Another short scene at about the same time, which we couldn’t then have known about, relating to our painting by an élève de La Tour:

The sixteenth Arrondissement. A very large room, book-strewn, a few pieces of inherited Directoire furniture and a splendid terre cuite by Clodion of three muses encircled, one missing an arm.

“Have you seen the La Tour?” asks Stuart Barbee of Phil Jacob. They are in Stuart’s apartment. Jacob is the elderly American art expert, longtime resident of Paris, who famously had been the friend of Soutine.

“Absolutely not,” says Jacob. “It’s much better if it has never been looked at by me.”

“How so?”

“The Persand family already asked me to value it and I said I was too busy. Just my looking at it drives the price up. I’m sure they realized that. The mere act of my looking at it brings the piece into the realm of the possibly authentic La Tours.”

“At whose behest, may I ask, did you turn them down?” Stuart laughs.
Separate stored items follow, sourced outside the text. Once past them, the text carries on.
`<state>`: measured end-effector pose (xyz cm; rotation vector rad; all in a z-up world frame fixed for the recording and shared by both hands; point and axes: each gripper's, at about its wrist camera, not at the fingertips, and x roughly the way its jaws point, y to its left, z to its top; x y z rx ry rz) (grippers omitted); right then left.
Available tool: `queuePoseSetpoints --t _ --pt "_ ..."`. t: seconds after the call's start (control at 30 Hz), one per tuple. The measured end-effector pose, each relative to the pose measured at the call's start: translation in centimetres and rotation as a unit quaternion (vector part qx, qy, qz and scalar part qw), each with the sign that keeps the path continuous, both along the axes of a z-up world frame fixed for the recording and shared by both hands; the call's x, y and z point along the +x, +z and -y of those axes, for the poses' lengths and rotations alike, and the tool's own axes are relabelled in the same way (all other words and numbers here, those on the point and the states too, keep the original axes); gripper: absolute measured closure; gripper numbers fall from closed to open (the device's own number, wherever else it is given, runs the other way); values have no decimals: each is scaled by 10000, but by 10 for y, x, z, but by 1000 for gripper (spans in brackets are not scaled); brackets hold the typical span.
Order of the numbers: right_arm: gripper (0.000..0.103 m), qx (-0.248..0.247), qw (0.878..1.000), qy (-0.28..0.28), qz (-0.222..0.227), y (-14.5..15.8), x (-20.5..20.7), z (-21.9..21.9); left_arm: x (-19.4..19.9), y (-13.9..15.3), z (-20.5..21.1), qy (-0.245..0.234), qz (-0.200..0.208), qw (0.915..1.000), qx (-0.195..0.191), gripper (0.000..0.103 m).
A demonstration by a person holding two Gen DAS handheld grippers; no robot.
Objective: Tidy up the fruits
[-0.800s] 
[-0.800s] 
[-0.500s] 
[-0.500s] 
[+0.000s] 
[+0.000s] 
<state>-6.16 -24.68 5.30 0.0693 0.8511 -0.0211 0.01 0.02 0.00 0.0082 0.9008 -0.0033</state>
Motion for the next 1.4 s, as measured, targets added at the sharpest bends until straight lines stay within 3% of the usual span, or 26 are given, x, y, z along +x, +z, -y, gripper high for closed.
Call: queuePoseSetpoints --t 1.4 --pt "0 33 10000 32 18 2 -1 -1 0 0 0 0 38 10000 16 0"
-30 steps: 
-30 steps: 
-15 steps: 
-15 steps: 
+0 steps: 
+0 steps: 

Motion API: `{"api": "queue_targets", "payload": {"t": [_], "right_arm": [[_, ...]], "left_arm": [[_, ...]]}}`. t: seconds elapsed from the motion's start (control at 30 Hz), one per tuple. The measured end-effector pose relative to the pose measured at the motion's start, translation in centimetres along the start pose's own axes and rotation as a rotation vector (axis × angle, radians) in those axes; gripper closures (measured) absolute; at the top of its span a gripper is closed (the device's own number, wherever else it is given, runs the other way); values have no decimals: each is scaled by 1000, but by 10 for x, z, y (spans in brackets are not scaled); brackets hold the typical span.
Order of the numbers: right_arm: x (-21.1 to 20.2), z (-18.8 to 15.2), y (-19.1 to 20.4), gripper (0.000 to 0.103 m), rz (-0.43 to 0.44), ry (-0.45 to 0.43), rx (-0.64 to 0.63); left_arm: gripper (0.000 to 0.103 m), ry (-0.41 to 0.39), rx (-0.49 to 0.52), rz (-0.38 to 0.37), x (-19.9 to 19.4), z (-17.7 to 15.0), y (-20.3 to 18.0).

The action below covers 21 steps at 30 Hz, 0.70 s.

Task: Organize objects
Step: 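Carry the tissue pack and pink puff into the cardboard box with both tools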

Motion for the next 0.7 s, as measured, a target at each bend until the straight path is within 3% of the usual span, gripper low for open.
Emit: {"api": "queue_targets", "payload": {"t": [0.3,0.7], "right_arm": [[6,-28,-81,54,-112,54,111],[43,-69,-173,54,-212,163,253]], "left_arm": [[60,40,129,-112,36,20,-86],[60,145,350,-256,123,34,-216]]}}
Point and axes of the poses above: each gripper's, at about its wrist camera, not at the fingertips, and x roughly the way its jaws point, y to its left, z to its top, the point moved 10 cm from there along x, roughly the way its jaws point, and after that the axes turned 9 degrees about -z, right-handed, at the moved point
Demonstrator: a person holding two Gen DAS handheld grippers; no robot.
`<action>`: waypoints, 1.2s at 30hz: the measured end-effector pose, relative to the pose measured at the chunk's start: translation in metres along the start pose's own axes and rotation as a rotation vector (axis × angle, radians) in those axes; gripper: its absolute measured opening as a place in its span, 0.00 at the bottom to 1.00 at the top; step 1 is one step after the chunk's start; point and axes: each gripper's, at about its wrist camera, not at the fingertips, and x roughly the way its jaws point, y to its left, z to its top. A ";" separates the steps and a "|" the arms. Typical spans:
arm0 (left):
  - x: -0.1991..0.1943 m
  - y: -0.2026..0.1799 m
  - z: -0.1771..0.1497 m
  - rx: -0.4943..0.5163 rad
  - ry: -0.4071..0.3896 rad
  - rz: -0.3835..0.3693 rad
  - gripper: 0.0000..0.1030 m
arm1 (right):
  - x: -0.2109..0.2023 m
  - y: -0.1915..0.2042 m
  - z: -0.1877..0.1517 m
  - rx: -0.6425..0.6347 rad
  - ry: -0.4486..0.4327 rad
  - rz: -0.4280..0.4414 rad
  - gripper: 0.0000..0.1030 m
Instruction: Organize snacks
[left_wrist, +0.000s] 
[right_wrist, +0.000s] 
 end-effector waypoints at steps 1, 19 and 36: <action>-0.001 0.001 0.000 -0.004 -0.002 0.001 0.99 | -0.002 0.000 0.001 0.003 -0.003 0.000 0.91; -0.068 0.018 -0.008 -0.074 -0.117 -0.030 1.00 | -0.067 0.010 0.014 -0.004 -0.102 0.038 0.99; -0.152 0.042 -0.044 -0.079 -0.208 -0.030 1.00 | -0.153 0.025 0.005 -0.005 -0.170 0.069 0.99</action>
“No, you may not ask.” Jacob too laughs. “Besides, you know very well. Have you seen our friend Desmond, by the way?”

 

Things between Roxy and me continued to be not perfect. The handsome leather Kelly continued in some way to come between us, to her symbolizing my disloyalty.

But Roxy was behaving strangely in general. The day before the first terrible event, she had come home excited, odd, flushed, babbling as if on drugs.

“I went to Chartres,” she said. “When I went to the Ecole des Beaux-Arts to see the Della Bella drawings, it was closed, so I just thought, bon, I’ll go to Chartres instead and see if I can’t find her. Otherwise it’ll be a week before anyone can look for her again. I’m not even sure when Charlotte put her there. She wouldn’t have any idea of how to find Suzanne’s house, she’d always lived in Neuilly. She’d just wander in the woods, following a bird or hiding from a fox.”

Only then did I realize she was talking about Charlotte’s cat. “I don’t think foxes eat cats,” I assured her.

“A cat could climb a tree, it’s true. Oh, Iz, I know I’m not going to die, people don’t die from childbirth anymore, but I feel I’m going to. How long can a cat live in the wild on her own?”

“Well, indefinitely. A resourceful cat,” I said.

“Anyway, I didn’t find her. I did find a cat. It was dead, I guess struck by a car. It was wearing a collar. Its eyes were bulging out. But it was a ginger cat, not Siamese.”

Now she was saying, “I should have talked to that guy, Magda’s husband. I should have tried to calm him down and listened to what he had to say. Maybe he knows something, could think of something. I walked on all the paths near where we park, Charlotte would have parked there too. Now look at my ankles. I guess I have to go to the doctor. Ankle swelling can mean a lot of things. Somebody’s lovely ginger cat, wearing a collar, some family missing her.

“It can’t be good for a pregnant woman to see death. I felt that. It can’t be just an old wives’ tale that things affect the baby, because I have such a sense of having conveyed something horrible to him. If it’s too horrible or he is too frail, he won’t want to be born. I feel it as a sort of heaving drilling sensation here.” She touched her side, where the distension of her belly began.

“And now look at my ankles, it’s some sort of toxin that can kill you, the baby too, I know it.”

“Maybe we should call the doctor,” I said. “Or Suzanne.”

How strange, I thought, that we had to look to Suzanne for mothering, even while she was engaged in trying to take Roxy’s things and in feeding her rival. We both needed a mother, but Roxy especially. I had Mrs. Pace.